Convert a PDF file to image
You can try to use NonSequentialParser to avoid errors with some PDF files (with incremental updates):
PDDocument doc = PDDocument.loadNonSeq(new File("/document.pdf"));
You can easily convert 04-Request-Headers.pdf file pages into image format.
Convert all pdf pages into image format in Java using PDF Box.

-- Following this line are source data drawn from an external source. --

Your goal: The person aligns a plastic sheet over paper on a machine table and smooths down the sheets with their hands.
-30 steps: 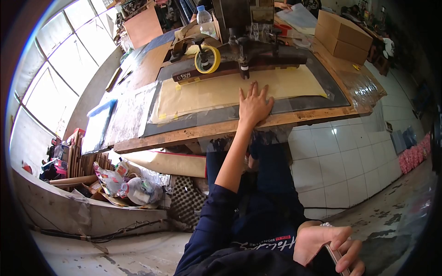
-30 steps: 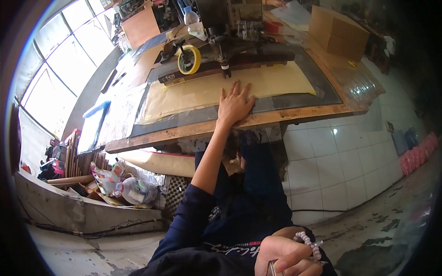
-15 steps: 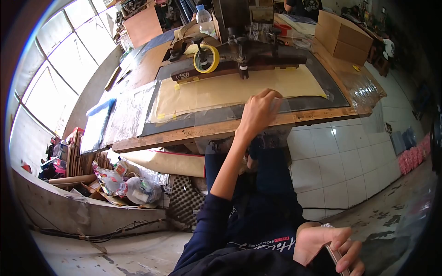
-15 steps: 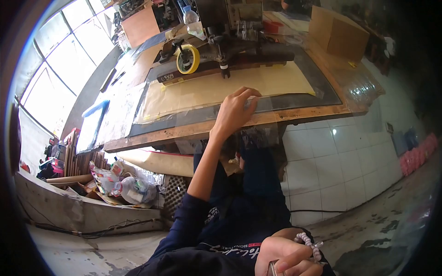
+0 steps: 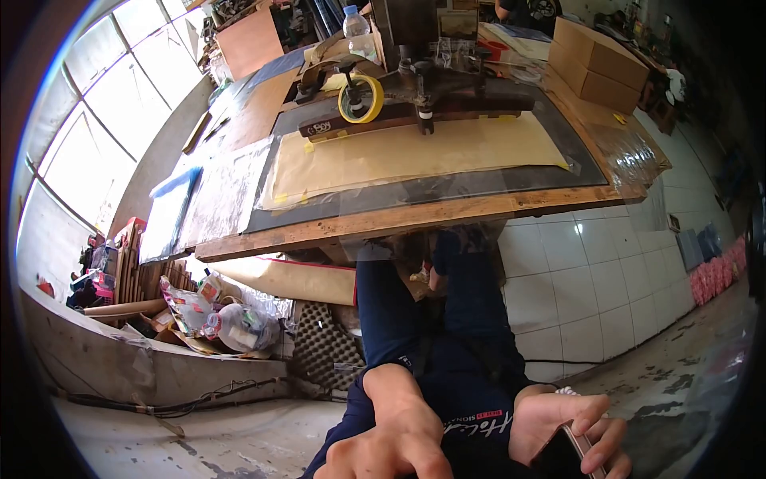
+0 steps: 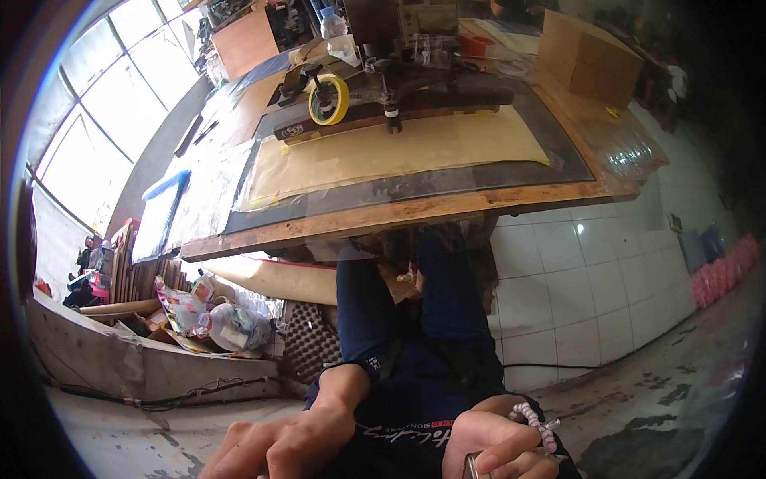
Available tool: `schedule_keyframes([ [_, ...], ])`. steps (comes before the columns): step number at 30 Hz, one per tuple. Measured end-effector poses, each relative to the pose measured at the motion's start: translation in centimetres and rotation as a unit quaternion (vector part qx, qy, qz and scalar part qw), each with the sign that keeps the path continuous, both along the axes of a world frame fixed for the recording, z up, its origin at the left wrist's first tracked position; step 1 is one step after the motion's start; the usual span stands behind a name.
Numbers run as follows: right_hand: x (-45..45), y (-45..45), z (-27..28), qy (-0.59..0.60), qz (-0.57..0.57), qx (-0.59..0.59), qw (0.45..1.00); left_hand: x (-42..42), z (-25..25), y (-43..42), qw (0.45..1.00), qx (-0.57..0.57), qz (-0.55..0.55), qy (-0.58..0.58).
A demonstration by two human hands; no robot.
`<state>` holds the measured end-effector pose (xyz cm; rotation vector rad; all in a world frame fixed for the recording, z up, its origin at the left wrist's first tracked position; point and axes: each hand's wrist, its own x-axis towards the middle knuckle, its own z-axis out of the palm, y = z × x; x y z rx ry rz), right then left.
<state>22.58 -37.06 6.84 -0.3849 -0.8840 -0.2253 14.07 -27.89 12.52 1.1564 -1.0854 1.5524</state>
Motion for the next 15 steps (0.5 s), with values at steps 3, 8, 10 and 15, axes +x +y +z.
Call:
schedule_keyframes([
  [3,0.1,-0.2,-0.4,0.004,0.008,0.009,1.0,0.9,0.0,0.7,0.992,0.061,-0.007,-0.108],
  [8,0.2,-0.1,-0.4,0.005,0.018,0.012,1.0,0.9,0.1,0.8,0.99,0.077,-0.041,-0.109],
  [10,0.2,0.0,-0.5,0.003,0.02,0.02,1.0,1.0,0.2,1.0,0.987,0.096,-0.055,-0.113],
  [15,0.6,-0.1,-0.7,0.002,0.036,0.023,0.999,0.2,-0.2,2.2,0.993,0.119,0.002,-0.015],
])
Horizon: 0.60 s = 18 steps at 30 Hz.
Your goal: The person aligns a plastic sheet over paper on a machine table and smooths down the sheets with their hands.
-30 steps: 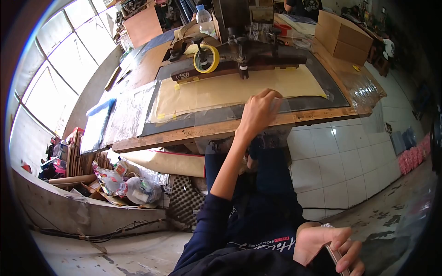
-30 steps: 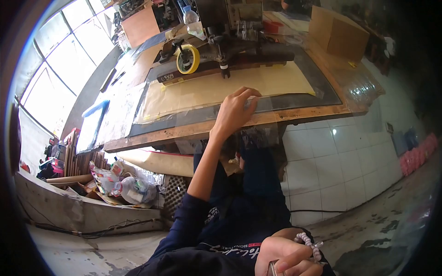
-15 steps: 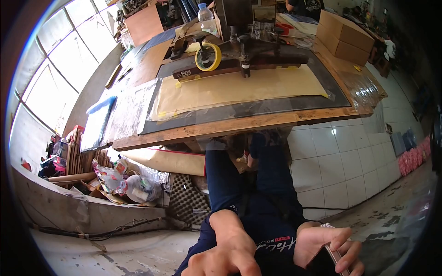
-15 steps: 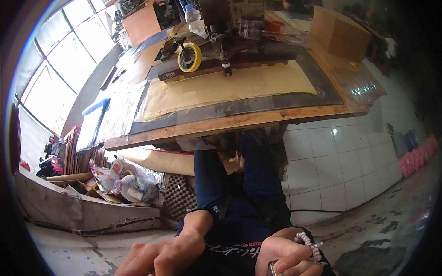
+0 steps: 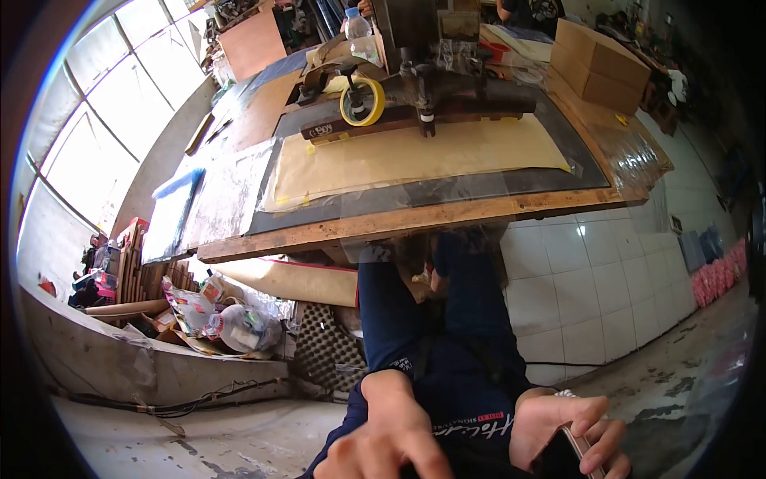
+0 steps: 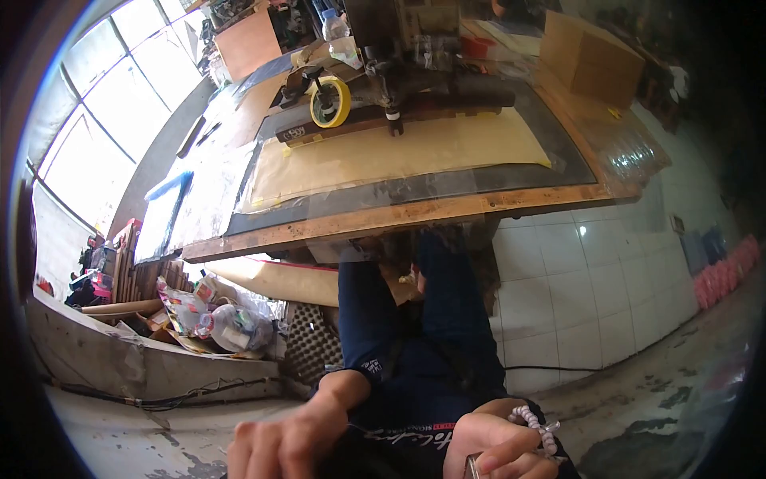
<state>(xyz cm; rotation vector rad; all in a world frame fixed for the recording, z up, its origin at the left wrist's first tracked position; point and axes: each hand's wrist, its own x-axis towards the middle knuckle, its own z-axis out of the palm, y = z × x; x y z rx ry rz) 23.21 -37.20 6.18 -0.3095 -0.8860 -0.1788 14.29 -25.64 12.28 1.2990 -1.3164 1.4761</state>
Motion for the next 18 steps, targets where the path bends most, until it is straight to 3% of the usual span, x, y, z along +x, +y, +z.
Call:
schedule_keyframes([
  [2,-0.3,-0.4,0.2,0.006,0.008,-0.014,1.0,0.7,0.2,2.4,0.997,0.048,0.023,0.047],
  [3,-0.7,-0.7,0.6,0.036,-0.052,-0.065,0.996,0.6,-0.4,3.5,0.978,-0.053,0.102,0.177],
  [4,-0.9,-1.1,0.9,0.051,-0.083,-0.089,0.991,0.5,-1.2,5.1,0.925,-0.152,0.178,0.3],
  [5,-1.1,-1.5,1.3,0.066,-0.113,-0.113,0.985,0.2,-2.3,7.8,0.801,-0.172,0.345,0.459],
  [7,-1.2,-2.0,1.9,0.093,-0.063,-0.164,0.98,2.5,-5.5,14.5,0.643,-0.187,0.548,0.501],
  [9,-1.5,-2.1,2.3,0.117,-0.047,-0.183,0.975,3.3,-9.1,19.2,0.506,-0.096,0.695,0.502],
  [10,-1.4,-1.9,2.3,0.125,-0.049,-0.184,0.974,3.7,-10.1,20.1,0.507,-0.096,0.694,0.502],
  [12,-1.3,-1.7,2.1,0.126,-0.046,-0.169,0.976,4.4,-11.7,20.9,0.423,-0.072,0.725,0.539],
  [13,-1.3,-1.6,2.0,0.122,-0.043,-0.161,0.978,4.6,-12.6,21.0,0.423,-0.072,0.724,0.54],
  [15,-1.4,-1.4,1.9,0.131,-0.031,-0.139,0.981,5.1,-13.6,21.0,0.339,-0.02,0.764,0.548],
  [18,-1.7,-1.4,2.0,0.153,-0.016,-0.122,0.981,5.1,-14.0,21.4,0.343,-0.024,0.74,0.578],
])
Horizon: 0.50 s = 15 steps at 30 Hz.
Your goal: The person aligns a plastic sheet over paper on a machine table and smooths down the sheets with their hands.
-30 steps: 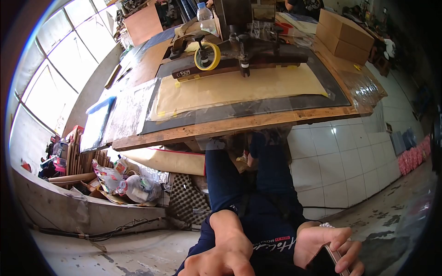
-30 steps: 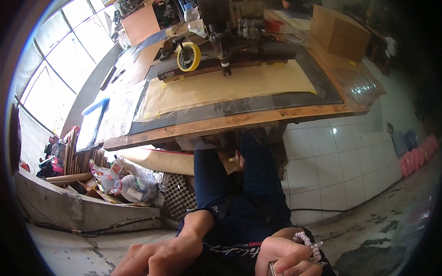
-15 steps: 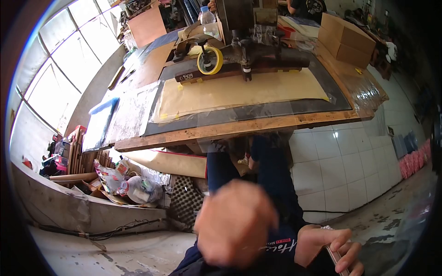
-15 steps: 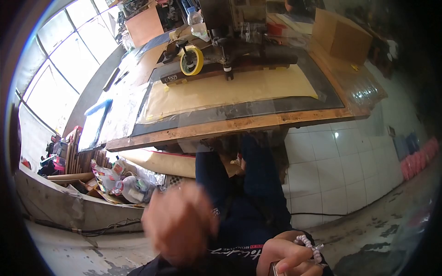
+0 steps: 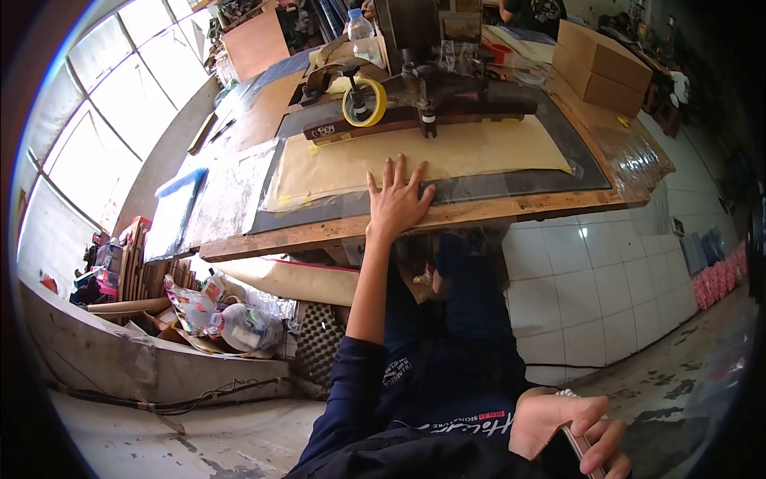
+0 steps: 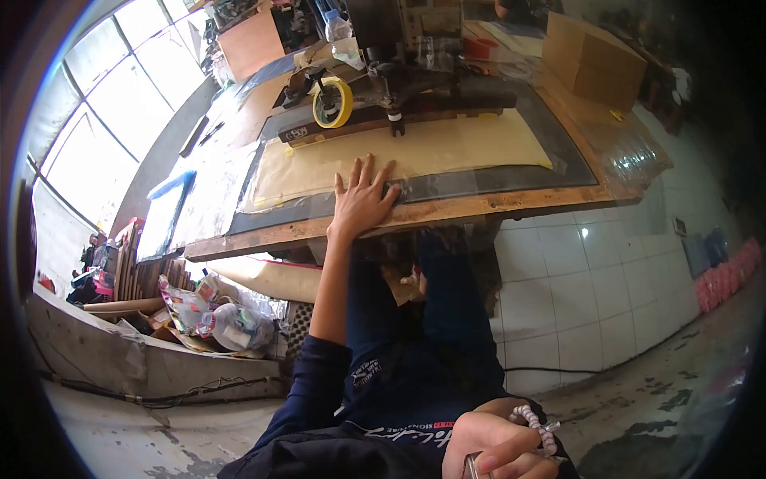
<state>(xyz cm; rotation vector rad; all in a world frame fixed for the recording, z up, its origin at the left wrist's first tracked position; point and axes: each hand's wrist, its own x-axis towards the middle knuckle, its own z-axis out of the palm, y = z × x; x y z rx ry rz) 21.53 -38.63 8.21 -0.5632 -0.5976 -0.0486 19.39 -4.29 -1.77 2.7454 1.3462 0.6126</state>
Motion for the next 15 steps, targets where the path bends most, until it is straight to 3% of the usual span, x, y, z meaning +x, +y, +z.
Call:
schedule_keyframes([
  [15,0.1,-0.5,-0.2,0.005,-0.007,-0.027,1.0,1.0,0.8,-0.7,0.999,-0.02,0.021,0.03],
])
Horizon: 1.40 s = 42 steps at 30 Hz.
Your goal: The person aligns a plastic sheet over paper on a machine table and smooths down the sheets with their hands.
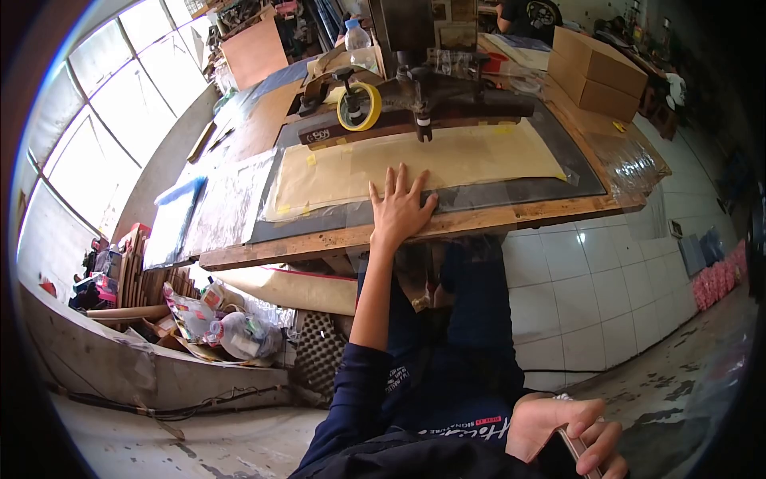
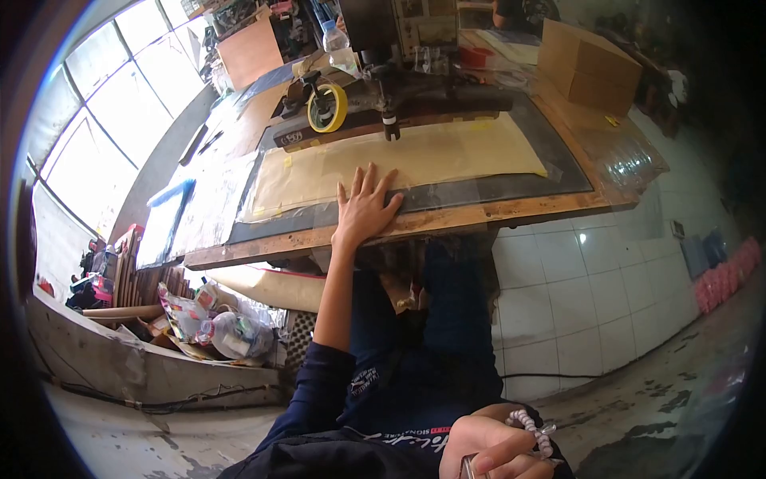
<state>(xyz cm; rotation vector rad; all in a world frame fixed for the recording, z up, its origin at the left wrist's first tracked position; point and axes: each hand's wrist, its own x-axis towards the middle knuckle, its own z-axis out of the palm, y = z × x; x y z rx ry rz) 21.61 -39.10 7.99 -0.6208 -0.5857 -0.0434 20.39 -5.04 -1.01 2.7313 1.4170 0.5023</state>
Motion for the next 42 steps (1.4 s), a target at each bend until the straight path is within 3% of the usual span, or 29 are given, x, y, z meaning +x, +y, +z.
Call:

Solution for Apache PDFBox 1.8.* version:
Jar required pdfbox-1.8.3.jar
or the maven dependency
<dependency>
<groupId>org.apache.pdfbox</groupId>
<artifactId>pdfbox</artifactId>
<version>1.8.3</version>
</dependency>
Here is the solution:
package com.pdf.pdfbox.examples;
import java.awt.image.BufferedImage;
import java.io.File;
import java.util.List;
import javax.imageio.ImageIO;
import org.apache.pdfbox.pdmodel.PDDocument;
import org.apache.pdfbox.pdmodel.PDPage;
@SuppressWarnings("unchecked")
public class ConvertPDFPagesToImages {
public static void main(String[] args) {
try {
String sourceDir = "C:/Documents/04-Request-Headers.pdf"; // Pdf files are read from this folder
String destinationDir = "C:/Documents/Converted_PdfFiles_to_Image/"; // converted images from pdf document are saved here
File sourceFile = new File(sourceDir);
File destinationFile = new File(destinationDir);
if (!destinationFile.exists()) {
destinationFile.mkdir();
System.out.println("Folder Created -> "+ destinationFile.getAbsolutePath());
}
if (sourceFile.exists()) {
System.out.println("Images copied to Folder: "+ destinationFile.getName());
PDDocument document = PDDocument.load(sourceDir);
List<PDPage> list = document.getDocumentCatalog().getAllPages();
System.out.println("Total files to be converted -> "+ list.size());
String fileName = sourceFile.getName().replace(".pdf", "");
int pageNumber = 1;
for (PDPage page : list) {
BufferedImage image = page.convertToImage();
File outputfile = new File(destinationDir + fileName +"_"+ pageNumber +".png");
System.out.println("Image Created -> "+ outputfile.getName());
ImageIO.write(image, "png", outputfile);
pageNumber++;
}
document.close();
System.out.println("Converted Images are saved at -> "+ destinationFile.getAbsolutePath());
} else {
System.err.println(sourceFile.getName() +" File not exists");
}
} catch (Exception e) {
e.printStackTrace();
}
}
}
Possible conversions of image into jpg, jpeg, png, bmp, gif
format.
Note: I mentioned the mainly used image formats.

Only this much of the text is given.